→ Task prompt
With the pictures excluded, repeat every entry exactly.

→ Entries supplied
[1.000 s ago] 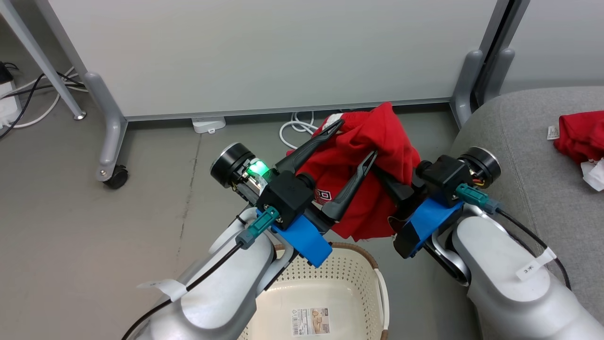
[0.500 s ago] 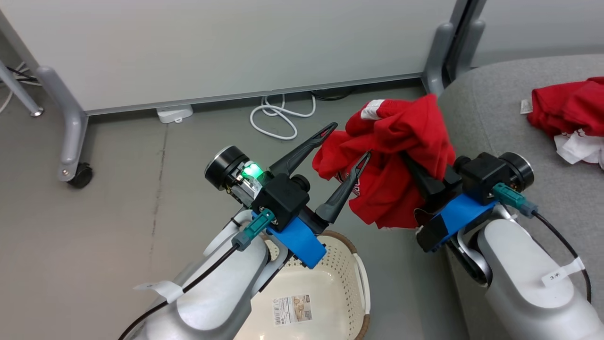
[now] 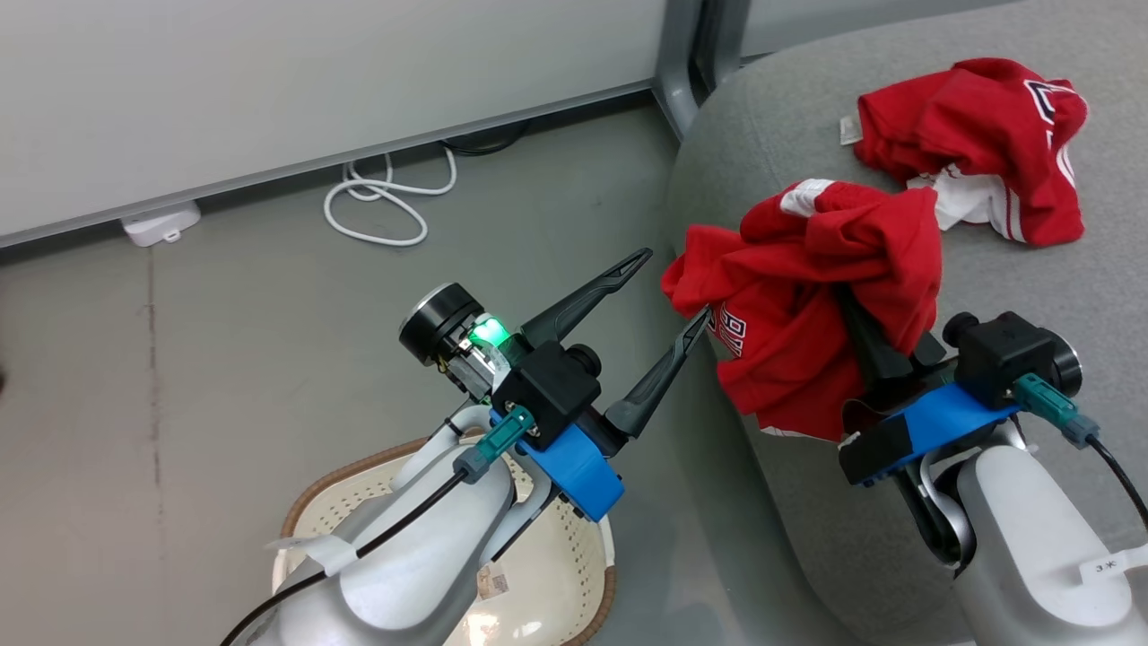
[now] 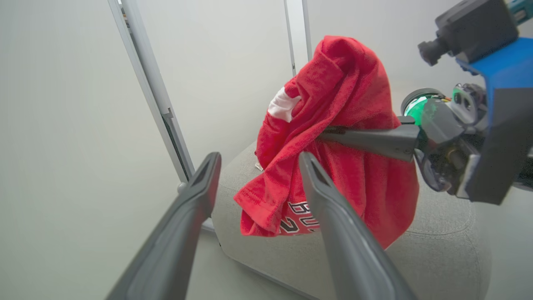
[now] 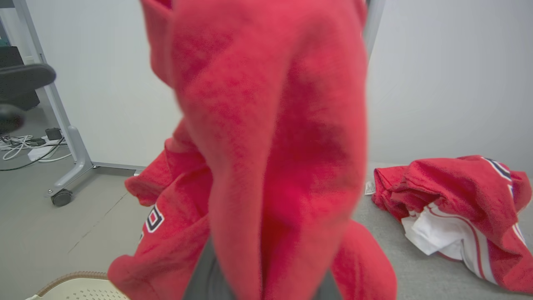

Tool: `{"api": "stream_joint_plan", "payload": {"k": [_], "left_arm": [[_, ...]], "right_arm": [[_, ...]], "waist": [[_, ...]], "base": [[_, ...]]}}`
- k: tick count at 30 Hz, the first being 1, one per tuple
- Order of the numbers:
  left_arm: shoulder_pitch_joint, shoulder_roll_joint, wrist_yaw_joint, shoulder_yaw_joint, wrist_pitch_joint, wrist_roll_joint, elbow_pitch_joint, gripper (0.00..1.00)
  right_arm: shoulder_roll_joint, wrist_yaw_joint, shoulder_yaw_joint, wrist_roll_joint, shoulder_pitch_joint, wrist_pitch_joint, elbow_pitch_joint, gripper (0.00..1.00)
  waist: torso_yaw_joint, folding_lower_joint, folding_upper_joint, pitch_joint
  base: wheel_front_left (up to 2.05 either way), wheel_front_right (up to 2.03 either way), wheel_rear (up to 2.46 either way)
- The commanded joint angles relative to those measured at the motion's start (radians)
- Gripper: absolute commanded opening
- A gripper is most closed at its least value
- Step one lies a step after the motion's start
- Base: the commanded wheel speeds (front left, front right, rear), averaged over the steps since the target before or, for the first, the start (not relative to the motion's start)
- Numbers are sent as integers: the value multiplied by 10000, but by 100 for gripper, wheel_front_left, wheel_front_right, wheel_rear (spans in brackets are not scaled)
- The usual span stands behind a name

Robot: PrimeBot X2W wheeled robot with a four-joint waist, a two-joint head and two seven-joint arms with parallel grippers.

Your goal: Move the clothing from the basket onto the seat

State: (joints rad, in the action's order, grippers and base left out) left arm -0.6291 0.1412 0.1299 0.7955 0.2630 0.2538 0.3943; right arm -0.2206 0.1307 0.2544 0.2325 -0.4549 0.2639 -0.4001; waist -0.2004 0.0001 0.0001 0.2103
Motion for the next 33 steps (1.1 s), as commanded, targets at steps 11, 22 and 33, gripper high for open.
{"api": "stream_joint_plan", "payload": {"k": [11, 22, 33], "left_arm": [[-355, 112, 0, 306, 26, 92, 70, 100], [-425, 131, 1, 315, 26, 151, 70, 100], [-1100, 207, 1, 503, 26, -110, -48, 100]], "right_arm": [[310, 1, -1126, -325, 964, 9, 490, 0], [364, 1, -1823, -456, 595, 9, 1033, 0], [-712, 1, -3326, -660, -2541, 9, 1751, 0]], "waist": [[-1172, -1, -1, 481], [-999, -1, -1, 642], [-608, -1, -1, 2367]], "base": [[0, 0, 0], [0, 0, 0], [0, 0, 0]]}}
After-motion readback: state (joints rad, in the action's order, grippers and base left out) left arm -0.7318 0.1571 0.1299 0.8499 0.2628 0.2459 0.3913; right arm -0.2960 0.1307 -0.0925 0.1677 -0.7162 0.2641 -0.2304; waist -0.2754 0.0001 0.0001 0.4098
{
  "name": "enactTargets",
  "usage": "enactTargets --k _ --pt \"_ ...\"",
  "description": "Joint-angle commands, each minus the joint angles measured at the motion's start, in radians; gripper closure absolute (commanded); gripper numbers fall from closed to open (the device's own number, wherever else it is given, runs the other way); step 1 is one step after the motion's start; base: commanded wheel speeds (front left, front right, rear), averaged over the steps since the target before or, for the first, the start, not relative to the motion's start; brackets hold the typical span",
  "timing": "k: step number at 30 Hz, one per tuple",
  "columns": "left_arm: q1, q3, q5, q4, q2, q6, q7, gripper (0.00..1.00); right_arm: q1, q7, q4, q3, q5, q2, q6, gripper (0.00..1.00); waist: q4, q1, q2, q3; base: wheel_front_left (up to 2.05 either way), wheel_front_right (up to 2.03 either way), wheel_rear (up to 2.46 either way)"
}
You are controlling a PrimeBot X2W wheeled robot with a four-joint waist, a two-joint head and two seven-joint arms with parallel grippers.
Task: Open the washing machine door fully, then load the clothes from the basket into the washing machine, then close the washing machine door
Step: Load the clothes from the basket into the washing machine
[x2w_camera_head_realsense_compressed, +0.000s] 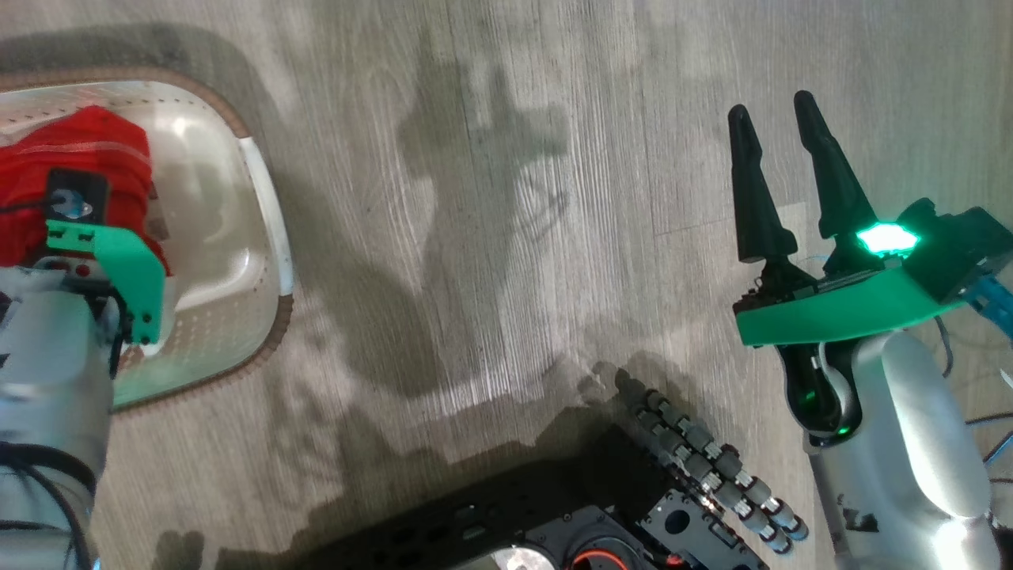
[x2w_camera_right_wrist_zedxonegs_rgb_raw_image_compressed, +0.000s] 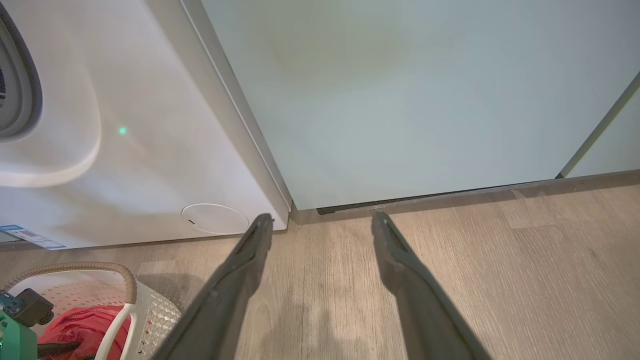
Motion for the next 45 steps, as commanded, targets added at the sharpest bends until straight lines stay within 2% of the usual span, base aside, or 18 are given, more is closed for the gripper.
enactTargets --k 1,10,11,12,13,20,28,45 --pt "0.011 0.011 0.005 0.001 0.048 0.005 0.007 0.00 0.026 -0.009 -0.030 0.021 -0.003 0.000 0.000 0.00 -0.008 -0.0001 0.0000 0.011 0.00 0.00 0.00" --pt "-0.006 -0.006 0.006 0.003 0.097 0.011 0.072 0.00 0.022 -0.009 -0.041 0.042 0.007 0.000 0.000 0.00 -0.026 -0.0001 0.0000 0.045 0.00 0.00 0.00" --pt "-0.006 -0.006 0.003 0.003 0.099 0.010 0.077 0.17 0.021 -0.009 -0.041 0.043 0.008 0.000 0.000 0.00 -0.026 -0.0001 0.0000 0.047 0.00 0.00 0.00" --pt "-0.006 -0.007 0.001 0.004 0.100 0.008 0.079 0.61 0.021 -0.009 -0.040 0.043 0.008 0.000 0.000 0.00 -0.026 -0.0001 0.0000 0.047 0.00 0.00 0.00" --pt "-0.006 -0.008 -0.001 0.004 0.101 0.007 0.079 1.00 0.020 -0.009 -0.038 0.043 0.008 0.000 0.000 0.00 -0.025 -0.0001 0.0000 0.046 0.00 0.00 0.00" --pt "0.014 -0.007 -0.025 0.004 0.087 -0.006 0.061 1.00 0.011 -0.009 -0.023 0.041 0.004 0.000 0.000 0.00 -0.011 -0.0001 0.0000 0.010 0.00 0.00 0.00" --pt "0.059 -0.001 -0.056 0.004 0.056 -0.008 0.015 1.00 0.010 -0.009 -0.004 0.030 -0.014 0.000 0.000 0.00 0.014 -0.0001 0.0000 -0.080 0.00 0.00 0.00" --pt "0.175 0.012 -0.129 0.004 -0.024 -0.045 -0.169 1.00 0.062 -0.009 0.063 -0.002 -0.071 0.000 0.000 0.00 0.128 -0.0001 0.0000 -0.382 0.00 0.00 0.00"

→ Written answer
[1.000 s ago] 
[0.500 s ago] 
[now] 
[now] 
[now] 

Tool: `{"api": "stream_joint_plan", "payload": {"k": [_], "left_arm": [[_, ...]], "right_arm": [[_, ...]], "waist": [[_, ...]], "base": [[_, ...]]}}`
- k: tick count at 30 Hz, the first being 1, one per tuple
- Order of the numbers:
  left_arm: shoulder_pitch_joint, shoulder_roll_joint, wrist_yaw_joint, shoulder_yaw_joint, wrist_pitch_joint, wrist_roll_joint, elbow_pitch_joint, gripper (0.00..1.00)
  right_arm: shoulder_roll_joint, wrist_yaw_joint, shoulder_yaw_joint, wrist_roll_joint, shoulder_pitch_joint, wrist_pitch_joint, elbow_pitch_joint, gripper (0.00..1.00)
  waist: torso_yaw_joint, folding_lower_joint, folding_upper_joint, pitch_joint
  base: wheel_front_left (up to 2.05 either way), wheel_front_right (up to 2.03 either way), wheel_rear (up to 2.46 either way)
- The commanded joint angles relative to those measured at the motion's start (radians)
- Gripper: absolute commanded opening
- A gripper is most closed at its least value
- Step one lies a step after the motion's start
- Base: the commanded wheel speeds (front left, front right, rear), averaged over the steps since the target before or, for the first, the start (not relative to the motion's start)
- Numbers are sent as integers: the value multiplied by 10000, but by 100 for gripper, wheel_front_left, wheel_front_right, wheel_rear (spans in brackets are not scaled)
- The usual span stands behind a name

Robot: PrimeBot X2W wheeled robot with a four-joint waist, a two-joint head and two seven-joint arms with parallel grippers.

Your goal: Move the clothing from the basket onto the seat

State: (joints rad, in the action's order, grippers and base left out) left arm -0.6291 0.1412 0.1299 0.7955 0.2630 0.2538 0.3943; right arm -0.2206 0.1307 0.2544 0.2325 -0.4549 0.2639 -0.4001; waist -0.2004 0.0001 0.0001 0.2103
Motion for the next 33 steps (1.1 s), as commanded, targets at steps 11, 22 and 33, gripper high for open.
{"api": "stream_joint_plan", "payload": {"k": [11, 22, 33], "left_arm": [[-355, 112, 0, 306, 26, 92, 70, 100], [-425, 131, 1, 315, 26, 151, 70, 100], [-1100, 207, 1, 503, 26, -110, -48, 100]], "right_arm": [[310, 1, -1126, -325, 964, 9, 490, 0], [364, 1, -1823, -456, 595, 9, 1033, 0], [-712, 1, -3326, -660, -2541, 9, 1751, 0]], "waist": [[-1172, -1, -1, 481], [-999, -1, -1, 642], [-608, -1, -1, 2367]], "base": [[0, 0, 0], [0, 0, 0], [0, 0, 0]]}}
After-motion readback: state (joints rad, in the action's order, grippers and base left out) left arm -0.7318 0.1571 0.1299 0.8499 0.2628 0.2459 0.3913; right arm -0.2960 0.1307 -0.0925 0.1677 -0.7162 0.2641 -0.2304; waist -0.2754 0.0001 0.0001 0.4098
{
  "name": "enactTargets",
  "usage": "enactTargets --k _ --pt \"_ ...\"",
  "description": "Joint-angle commands, each minus the joint angles measured at the motion's start, in radians; gripper closure absolute (commanded); gripper numbers fall from closed to open (the device's own number, wherever else it is given, runs the other way); step 1 is one step after the motion's start; base: commanded wheel speeds (front left, front right, rear), averaged over the steps since the target before or, for the first, the start, not relative to the motion's start; brackets hold the typical span",
  "timing": "k: step number at 30 Hz, one per tuple",
  "columns": "left_arm: q1, q3, q5, q4, q2, q6, q7, gripper (0.00..1.00); right_arm: q1, q7, q4, q3, q5, q2, q6, gripper (0.00..1.00); waist: q4, q1, q2, q3; base: wheel_front_left (up to 2.05 either way), wheel_front_right (up to 2.03 either way), wheel_rear (up to 2.46 either way)"
}
You are controlling a PrimeBot X2W wheeled robot with a four-joint waist, a two-joint head and two seven-joint arms with parallel grippers.
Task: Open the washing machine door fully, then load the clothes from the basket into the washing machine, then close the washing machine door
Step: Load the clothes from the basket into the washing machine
[x2w_camera_head_realsense_compressed, +0.000s] 
[x2w_camera_right_wrist_zedxonegs_rgb_raw_image_compressed, +0.000s] 
Motion for the next 45 steps, as commanded, targets added at the sharpest bends until straight lines stay within 2% of the usual span, base aside, or 18 are given, more is closed for the gripper.
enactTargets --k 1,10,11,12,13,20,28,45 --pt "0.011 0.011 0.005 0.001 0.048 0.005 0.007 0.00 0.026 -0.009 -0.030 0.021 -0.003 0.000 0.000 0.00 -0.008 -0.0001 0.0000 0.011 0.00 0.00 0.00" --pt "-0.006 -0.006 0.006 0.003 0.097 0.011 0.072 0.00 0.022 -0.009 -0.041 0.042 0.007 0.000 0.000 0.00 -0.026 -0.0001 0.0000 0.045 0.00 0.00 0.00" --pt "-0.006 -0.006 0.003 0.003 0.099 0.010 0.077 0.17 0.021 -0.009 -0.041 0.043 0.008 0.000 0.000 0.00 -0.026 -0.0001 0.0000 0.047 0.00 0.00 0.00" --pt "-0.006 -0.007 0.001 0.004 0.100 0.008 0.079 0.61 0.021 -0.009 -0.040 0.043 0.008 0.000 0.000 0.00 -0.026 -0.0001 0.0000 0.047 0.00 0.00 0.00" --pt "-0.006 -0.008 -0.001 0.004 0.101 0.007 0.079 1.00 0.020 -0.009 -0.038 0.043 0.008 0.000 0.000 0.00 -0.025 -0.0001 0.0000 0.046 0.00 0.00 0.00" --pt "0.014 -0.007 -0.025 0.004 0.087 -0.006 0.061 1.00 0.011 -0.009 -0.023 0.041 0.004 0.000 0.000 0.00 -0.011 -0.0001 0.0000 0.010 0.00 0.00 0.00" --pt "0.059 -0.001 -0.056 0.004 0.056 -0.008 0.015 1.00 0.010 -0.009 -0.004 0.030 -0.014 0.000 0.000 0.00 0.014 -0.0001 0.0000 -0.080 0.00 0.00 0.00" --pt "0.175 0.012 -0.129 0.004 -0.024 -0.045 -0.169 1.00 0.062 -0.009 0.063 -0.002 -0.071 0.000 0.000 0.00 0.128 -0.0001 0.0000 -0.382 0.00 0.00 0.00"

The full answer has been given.